**ASSIGNMENT**. Return the listing below unchanged, except that the pictures are dropped.

**GIVEN INFORMATION**.

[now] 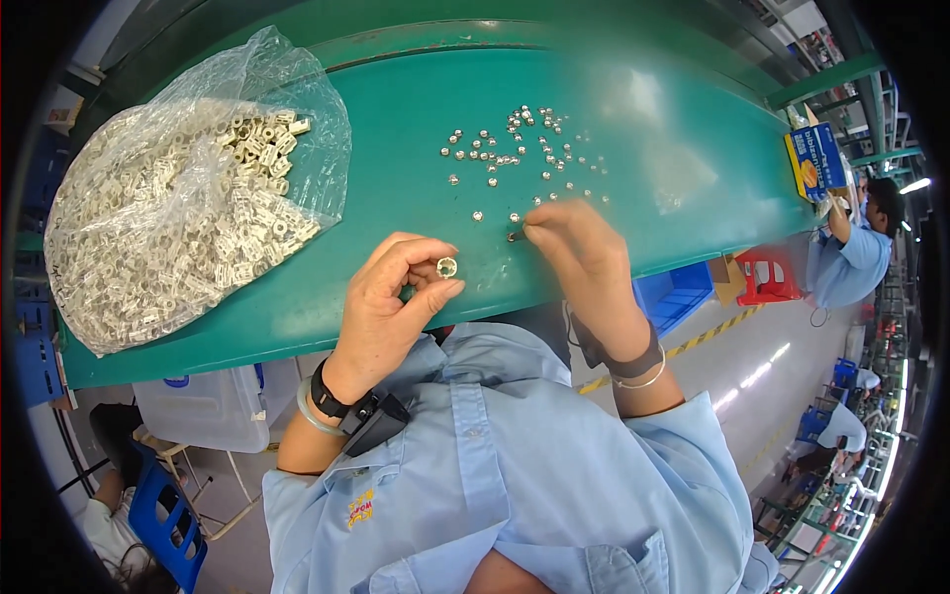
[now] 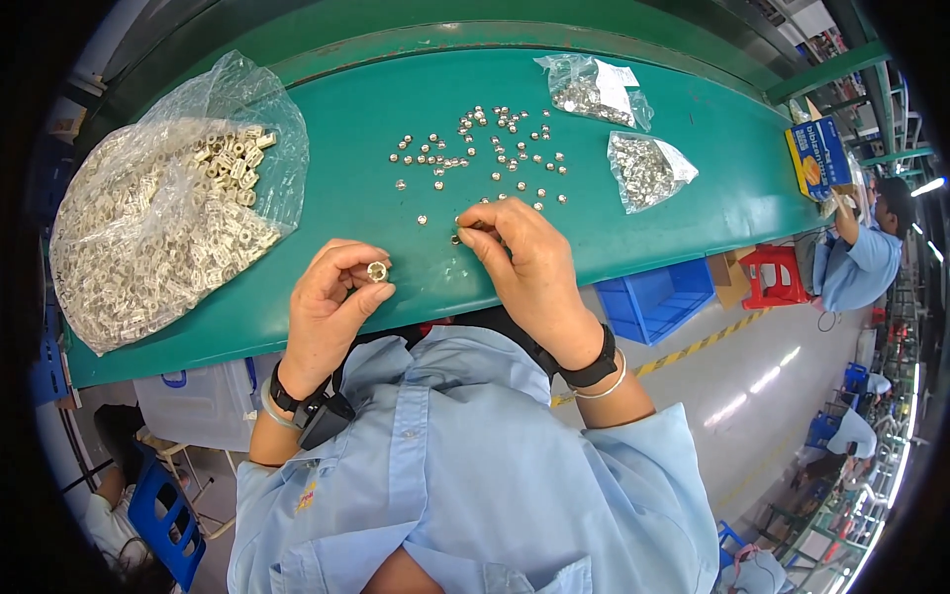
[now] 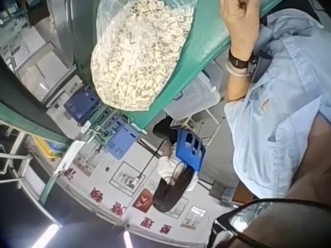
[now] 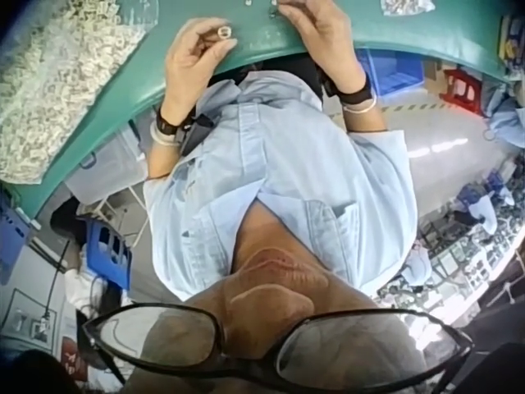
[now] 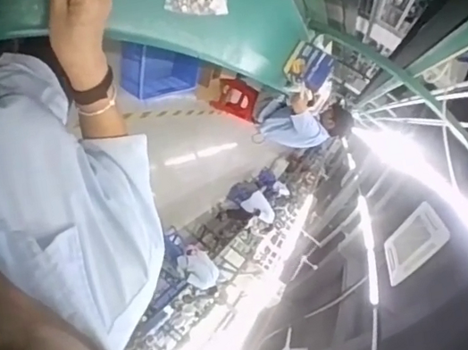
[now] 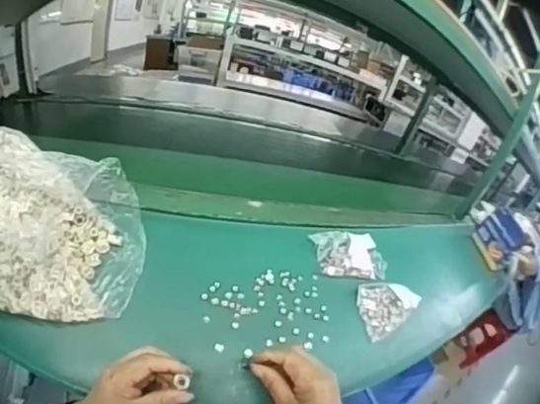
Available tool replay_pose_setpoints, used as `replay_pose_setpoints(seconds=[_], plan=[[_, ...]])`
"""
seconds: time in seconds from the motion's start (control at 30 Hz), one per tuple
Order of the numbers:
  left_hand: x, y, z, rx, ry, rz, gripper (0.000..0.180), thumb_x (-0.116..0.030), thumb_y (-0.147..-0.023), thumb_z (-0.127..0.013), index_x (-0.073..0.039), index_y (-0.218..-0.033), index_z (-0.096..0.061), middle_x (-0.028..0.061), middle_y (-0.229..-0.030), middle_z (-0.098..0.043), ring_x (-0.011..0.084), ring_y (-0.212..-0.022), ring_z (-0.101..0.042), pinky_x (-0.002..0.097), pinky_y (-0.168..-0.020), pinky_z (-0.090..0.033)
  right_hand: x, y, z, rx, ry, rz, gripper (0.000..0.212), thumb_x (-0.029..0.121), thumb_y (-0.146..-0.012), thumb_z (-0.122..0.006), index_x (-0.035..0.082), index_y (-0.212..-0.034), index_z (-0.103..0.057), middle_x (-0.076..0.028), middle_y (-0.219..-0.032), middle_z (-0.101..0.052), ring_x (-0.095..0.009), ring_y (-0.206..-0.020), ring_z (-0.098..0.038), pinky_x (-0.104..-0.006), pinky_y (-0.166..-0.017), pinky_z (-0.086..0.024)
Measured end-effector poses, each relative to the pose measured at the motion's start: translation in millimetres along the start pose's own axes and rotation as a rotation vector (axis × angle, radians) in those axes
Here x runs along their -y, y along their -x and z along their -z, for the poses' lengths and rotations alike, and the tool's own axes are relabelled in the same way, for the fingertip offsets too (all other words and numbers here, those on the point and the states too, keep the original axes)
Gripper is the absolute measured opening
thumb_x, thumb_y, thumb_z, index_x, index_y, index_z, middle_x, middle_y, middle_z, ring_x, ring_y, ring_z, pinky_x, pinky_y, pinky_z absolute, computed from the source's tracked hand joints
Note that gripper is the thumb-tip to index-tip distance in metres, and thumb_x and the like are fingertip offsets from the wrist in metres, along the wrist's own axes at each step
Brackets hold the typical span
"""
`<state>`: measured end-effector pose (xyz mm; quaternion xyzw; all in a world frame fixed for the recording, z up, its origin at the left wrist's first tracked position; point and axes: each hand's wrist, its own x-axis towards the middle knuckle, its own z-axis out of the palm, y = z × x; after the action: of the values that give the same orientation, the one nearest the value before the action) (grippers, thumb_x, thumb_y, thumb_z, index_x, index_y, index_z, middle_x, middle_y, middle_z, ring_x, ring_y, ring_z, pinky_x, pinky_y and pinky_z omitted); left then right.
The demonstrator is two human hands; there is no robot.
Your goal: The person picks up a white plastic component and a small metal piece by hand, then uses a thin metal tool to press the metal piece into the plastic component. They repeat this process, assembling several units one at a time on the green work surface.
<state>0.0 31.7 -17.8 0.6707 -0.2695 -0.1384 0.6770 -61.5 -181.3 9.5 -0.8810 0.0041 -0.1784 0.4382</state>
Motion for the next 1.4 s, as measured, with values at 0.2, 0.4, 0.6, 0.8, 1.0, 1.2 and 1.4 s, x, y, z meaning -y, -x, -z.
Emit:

**OUTPUT FOR THIS TASK**.
[now] 
[now] 
[now] 
[now] 
[now] 
[now] 
Available tool replay_pose_setpoints, used as `replay_pose_setpoints(seconds=[_], plan=[[_, ...]])`
"""
seconds: time in seconds from the motion's start (control at 30 Hz), one per tuple
Order of the numbers:
  left_hand: x, y, z, rx, ry, rz, gripper (0.000..0.180), thumb_x (-0.116..0.030), thumb_y (-0.147..-0.023), thumb_z (-0.127..0.013), index_x (-0.073..0.039), index_y (-0.218..-0.033), index_z (-0.096..0.061), middle_x (-0.028..0.061), middle_y (-0.229..-0.030), middle_z (-0.098..0.043), ring_x (-0.011..0.084), ring_y (-0.212..-0.022), ring_z (-0.101..0.042), pinky_x (-0.002..0.097), pinky_y (-0.168..-0.020), pinky_z (-0.090..0.033)
  right_hand: x, y, z, rx, ry, rz, gripper (0.000..0.212), thumb_x (-0.029..0.121), thumb_y (-0.146..-0.012), thumb_z (-0.122..0.006), index_x (-0.035..0.082), index_y (-0.212..-0.034), index_z (-0.103..0.057), middle_x (-0.076..0.028), middle_y (-0.219..-0.032), middle_z (-0.101..0.052), ring_x (-0.095..0.009), ring_y (-0.206..-0.020), ring_z (-0.098..0.038), pinky_x (-0.104..-0.006), pinky_y (-0.166..-0.017), pinky_z (-0.086..0.024)
Measured end-effector poses, each relative to the pose measured at the motion's start: translation in millimetres along the start pose's own axes and rotation as a rotation vector (axis × angle, radians) in those axes
Here x runs along their -y, y along their -x and z along their -z, for the poses' lengths and rotations alike, and the tool's own axes are relabelled in the same way, for the fingertip offsets too (all other words and numbers here, those on the point and the states too, keep the original axes)
Gripper is the absolute measured opening
thumb_x, thumb_y, thumb_z, index_x, index_y, index_z, middle_x, middle_y, middle_z, ring_x, ring_y, ring_z, pinky_x, pinky_y, pinky_z absolute, computed from the source's tracked hand joints
Note that gripper is the thumb-tip to index-tip distance in metres, and thumb_x and the like are fingertip offsets from the wrist in metres, along the wrist's own axes at each step
Brackets hold the typical span
"""
`<state>`: measured end-effector pose (xyz mm; quaternion xyzw; all in a world frame fixed for the recording, z up, its origin at the left wrist's first tracked position; point and axes: each hand's wrist, its own x-axis towards the middle knuckle, its own z-axis out of the palm, y = z × x; after the action: of the values that give the same orientation, the one nearest the value before the action) (grippers, thumb_x, thumb_y, thumb_z, index_x, index_y, index_z, middle_x, middle_y, middle_z, ring_x, ring_y, ring_z, pinky_x, pinky_y and pinky_z omitted); left then right.
The demonstrator is two human hands; there is no robot.
Your goal: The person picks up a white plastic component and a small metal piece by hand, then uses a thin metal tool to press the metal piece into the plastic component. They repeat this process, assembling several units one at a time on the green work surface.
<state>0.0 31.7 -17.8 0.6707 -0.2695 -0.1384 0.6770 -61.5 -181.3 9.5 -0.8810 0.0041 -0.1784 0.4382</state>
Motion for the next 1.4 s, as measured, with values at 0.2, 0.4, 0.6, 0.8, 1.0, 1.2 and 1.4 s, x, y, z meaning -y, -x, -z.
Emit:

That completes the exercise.